Considerações lacaniana sobre a angústia

            Para Lacan (1962-63), a angústia é estrutural, logo, relaciona-se com a constituição do sujeito. Desse modo, para falar da angústia no sujeito, Rabacov (2005) parte do que está em jogo nessa constituição.
            O sujeito surge imerso no campo do Outro e é efeito de duas operações: alienação e separação. Na alienação, partimos da união de dois conjuntos: o do ser e o do Outro (sentido). O sujeito emerge, então, a partir de uma escolha forçada entre o ser e o sentido, no qual é necessário optar pelo sentido, pois este remete ao Outro da linguagem que constitui o sujeito. Por sua vez, ao escolher o sentido, há uma perda do ser, já que o sujeito advém de outro lugar que não de si mesmo. É em função disso que podemos dizer que o sujeito surge em sua falta-a-ser como efeito do significante. (LACAN, 1964)
            Na separação, há a interseção entre os conjuntos do ser e o do Outro. Na interseção, contudo, não existe nada; é um lugar vazio, onde o sujeito terá sido objeto do desejo do Outro. Aqui, se dá o recobrimento de duas faltas: a do sujeito e a do Outro. O encontro com a falta do Outro, com o desejo do Outro, abre a possibilidade ao sujeito de se identificar com esta falta e ocupar, inicialmente, o lugar do objeto que falta ao Outro, pois esta é a maneira como o sujeito tenta se situar diante do desejo enigmático do Outro. (LACAN, 1964)
            Entretanto, o sujeito constata nessa relação um desencontro - o Outro deseja além dele; o sujeito não consegue tamponar o desejo do Outro. Isso permite ao sujeito sair do lugar de objeto e escolher por se tornar desejante. As conseqüências dessa operação é um resto, que é o objeto a  - causa do desejo. (LACAN, 1964)

            É na tensão entre o sujeito e o objeto a que podemos situar a angústia. Esta é testemunha do objeto real que está em causa no sujeito. Rabacov (2005) a descreve como um sinal de perigo vindo de um lugar onde o sujeito desconhece, inarticulável, ponto de inflexão da cadeia significante. A angústia é o índice da presença do objeto a. Isso porque desvela a falta, a incompletude, o furo, o desejo enigmático do Outro, a ausência da relação sexual. No centro da angústia está a dimensão da falta. Falta, esta, impossível de ser tamponada por nenhum objeto.
Assim, podemos dizer que a angústia é estrutural; ela provém daquilo que está para todo sujeito – o objeto causa do desejo e a dimensão da falta. Contudo, ela pode estar mais intensa no sujeito tal como nos denuncia no ataque de pânico quando o encontro com o real, com o furo, é excessivo.    

BIBLIOGRAFIA:

  • LACAN, Jacques. Seminário 10 – A angústia (1962-63). Rio de Janeiro: Jorge Zahar Editor, 2005.

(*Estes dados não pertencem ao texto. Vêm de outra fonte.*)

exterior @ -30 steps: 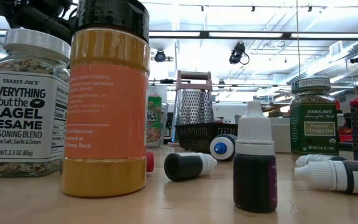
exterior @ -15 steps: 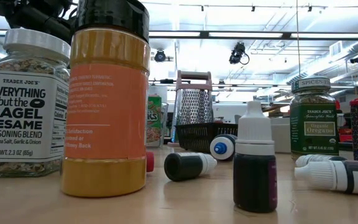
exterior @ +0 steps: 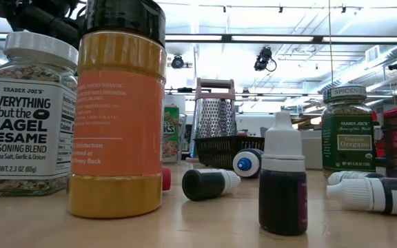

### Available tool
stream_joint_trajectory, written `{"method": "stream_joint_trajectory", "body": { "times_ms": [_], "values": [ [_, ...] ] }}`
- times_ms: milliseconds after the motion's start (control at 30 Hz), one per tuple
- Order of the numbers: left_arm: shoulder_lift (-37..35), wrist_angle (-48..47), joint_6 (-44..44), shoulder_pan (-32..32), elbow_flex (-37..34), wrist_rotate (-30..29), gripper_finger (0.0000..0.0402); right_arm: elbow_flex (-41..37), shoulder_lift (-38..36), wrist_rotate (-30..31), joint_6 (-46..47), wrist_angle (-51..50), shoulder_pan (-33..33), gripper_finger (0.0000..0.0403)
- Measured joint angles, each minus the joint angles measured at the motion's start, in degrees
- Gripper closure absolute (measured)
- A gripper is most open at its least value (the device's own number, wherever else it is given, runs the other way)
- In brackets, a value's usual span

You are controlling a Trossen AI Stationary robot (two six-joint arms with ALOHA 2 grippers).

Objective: Pick & Place Kitchen Items
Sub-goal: Put the red cereal box into the transparent bin

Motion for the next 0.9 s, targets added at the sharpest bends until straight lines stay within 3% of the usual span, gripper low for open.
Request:
{"method": "stream_joint_trajectory", "body": {
  "times_ms": [167, 267, 400, 533, 733, 900],
  "values": [
    [0.0, 0.0, 2.0, 0.0, 0.0, 5.8, 0.0237, 0.0, -1.4, 7.4, -9.3, -0.1, -5.8, 0.034],
    [0.0, 0.0, 2.1, 0.0, 0.0, 6.8, 0.0237, 0.0, -1.5, 10.2, -16.9, 0.1, -9.8, 0.034],
    [0.0, 0.3, 2.4, 0.0, 0.0, 7.3, 0.0237, 0.0, -1.5, 18.2, -26.0, 1.3, -15.8, 0.0339],
    [0.0, 0.7, 5.0, -0.2, 0.0, 11.6, 0.0238, 0.0, -1.5, 24.8, -32.4, 3.6, -22.1, 0.0339],
    [0.8, 9.0, 11.3, -4.4, 0.0, 14.2, 0.0237, 0.0, -1.5, 24.8, -41.4, 14.3, -30.7, 0.0339],
    [3.9, 16.8, 13.1, -10.7, 0.0, 14.2, 0.0237, 0.0, -1.5, 22.2, -50.1, 30.0, -36.0, 0.0339]
  ]
}}
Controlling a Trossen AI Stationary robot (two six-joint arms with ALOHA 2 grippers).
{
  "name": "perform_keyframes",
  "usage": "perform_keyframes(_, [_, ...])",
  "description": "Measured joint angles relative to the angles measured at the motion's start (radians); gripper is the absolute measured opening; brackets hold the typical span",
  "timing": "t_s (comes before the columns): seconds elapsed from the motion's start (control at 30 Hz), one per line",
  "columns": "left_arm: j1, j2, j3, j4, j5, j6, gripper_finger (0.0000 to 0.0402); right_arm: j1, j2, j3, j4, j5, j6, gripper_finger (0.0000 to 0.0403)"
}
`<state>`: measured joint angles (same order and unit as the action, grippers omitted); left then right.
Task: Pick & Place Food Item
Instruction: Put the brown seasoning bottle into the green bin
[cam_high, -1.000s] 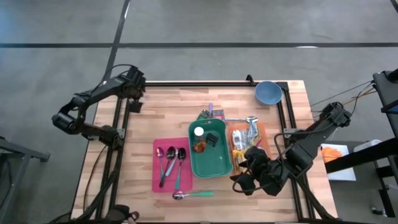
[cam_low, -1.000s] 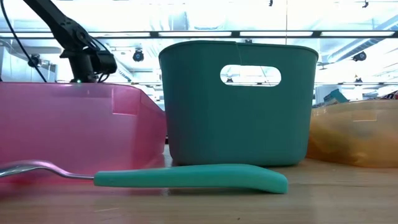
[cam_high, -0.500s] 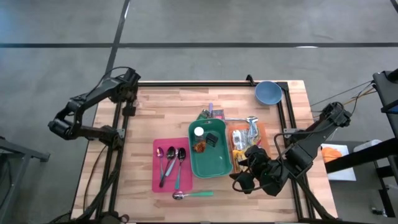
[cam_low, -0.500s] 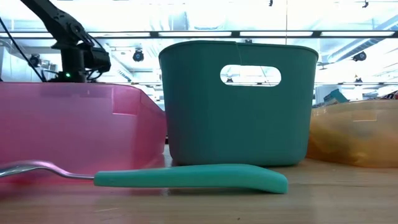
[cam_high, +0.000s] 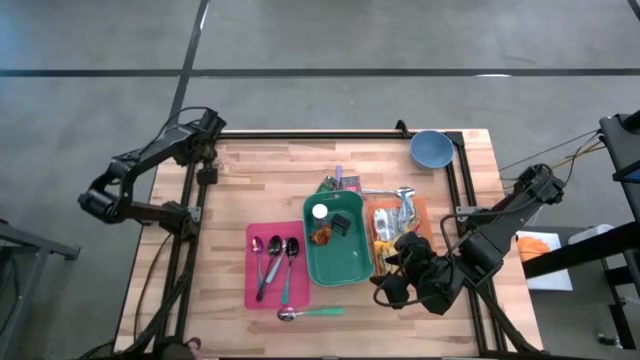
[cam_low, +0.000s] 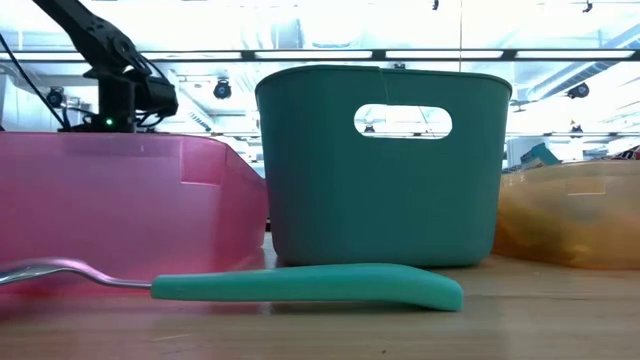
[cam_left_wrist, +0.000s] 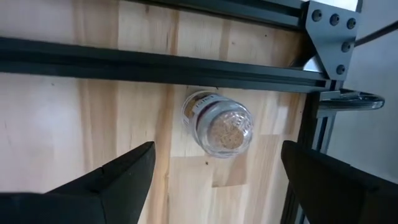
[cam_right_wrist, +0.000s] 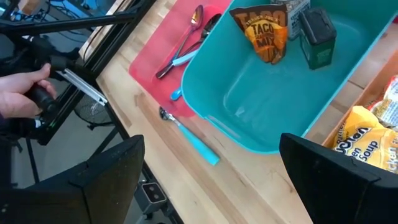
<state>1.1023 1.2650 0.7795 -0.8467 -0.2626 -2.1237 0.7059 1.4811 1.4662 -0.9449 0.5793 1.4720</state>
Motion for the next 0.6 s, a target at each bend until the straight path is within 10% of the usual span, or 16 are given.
perform_keyframes(0.6, [0.01, 0.11, 0.0, 0.048, 0.001, -0.021, 0.0352, -0.004, -0.007, 0.0, -0.055, 0.0, 0.073, 0.0369])
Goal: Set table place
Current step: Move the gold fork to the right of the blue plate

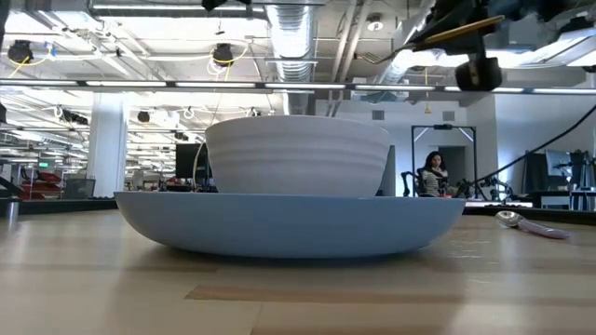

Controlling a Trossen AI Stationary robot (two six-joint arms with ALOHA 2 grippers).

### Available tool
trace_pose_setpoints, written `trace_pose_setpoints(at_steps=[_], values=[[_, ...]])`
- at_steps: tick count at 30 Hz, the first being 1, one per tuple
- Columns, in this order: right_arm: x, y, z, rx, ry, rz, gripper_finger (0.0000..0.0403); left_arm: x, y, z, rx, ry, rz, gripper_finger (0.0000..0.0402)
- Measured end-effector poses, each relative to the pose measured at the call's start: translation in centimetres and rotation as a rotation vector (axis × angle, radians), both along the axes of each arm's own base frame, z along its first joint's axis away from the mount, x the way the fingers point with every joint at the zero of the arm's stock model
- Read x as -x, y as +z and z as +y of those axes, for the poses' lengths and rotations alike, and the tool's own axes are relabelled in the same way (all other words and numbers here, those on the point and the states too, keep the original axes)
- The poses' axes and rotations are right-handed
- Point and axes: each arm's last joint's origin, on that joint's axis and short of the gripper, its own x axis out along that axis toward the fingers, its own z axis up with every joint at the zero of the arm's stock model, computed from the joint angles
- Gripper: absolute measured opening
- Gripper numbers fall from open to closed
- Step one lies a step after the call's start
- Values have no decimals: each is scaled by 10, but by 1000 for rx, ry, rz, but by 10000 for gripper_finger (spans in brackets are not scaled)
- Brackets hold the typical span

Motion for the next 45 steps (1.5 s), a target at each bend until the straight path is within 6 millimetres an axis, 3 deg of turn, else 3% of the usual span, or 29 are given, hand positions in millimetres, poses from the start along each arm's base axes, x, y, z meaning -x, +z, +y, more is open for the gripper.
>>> trace_pose_setpoints(at_steps=[4, 10, 15, 20, 30, 36, 45], values=[[2, -11, 13, -22, -69, 24, 39, 10, -12, -9, -8, 34, 41, 21], [-2, -16, 29, -37, -116, 50, 39, 27, -54, -20, 29, 55, 54, 42], [-7, -25, 41, -53, -132, 104, 39, 48, -90, -36, 98, 34, -72, 100], [-14, -35, 48, -41, -140, 145, 39, 69, -124, -52, 53, 81, -236, 152], [-3, -84, 59, -148, -208, 28, 39, 94, -187, -74, 64, 131, -481, 169], [10, -103, 71, -186, -276, 3, 39, 91, -206, -76, 115, 147, -530, 169], [31, -121, 98, -229, -420, -33, 39, 83, -211, -76, 121, 147, -507, 169]])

  • ______ Seminário 11 – Os quatro conceitos fundamentais da psicanálise (1964). Rio de Janeiro: Jorge Zahar Editor, 1998.

  • NICEAS, C. A. Pânico e angústia. In:  Latusa – Rio de Janeiro: Revista da Escola Brasileira de Psicanálise,  no 4/5,2000.

  • RABACOV, M. “A psicanálise e o transtorno de pânico”. In: O objeto da angústia. Rio de Janeiro: 7 Letras, 2005.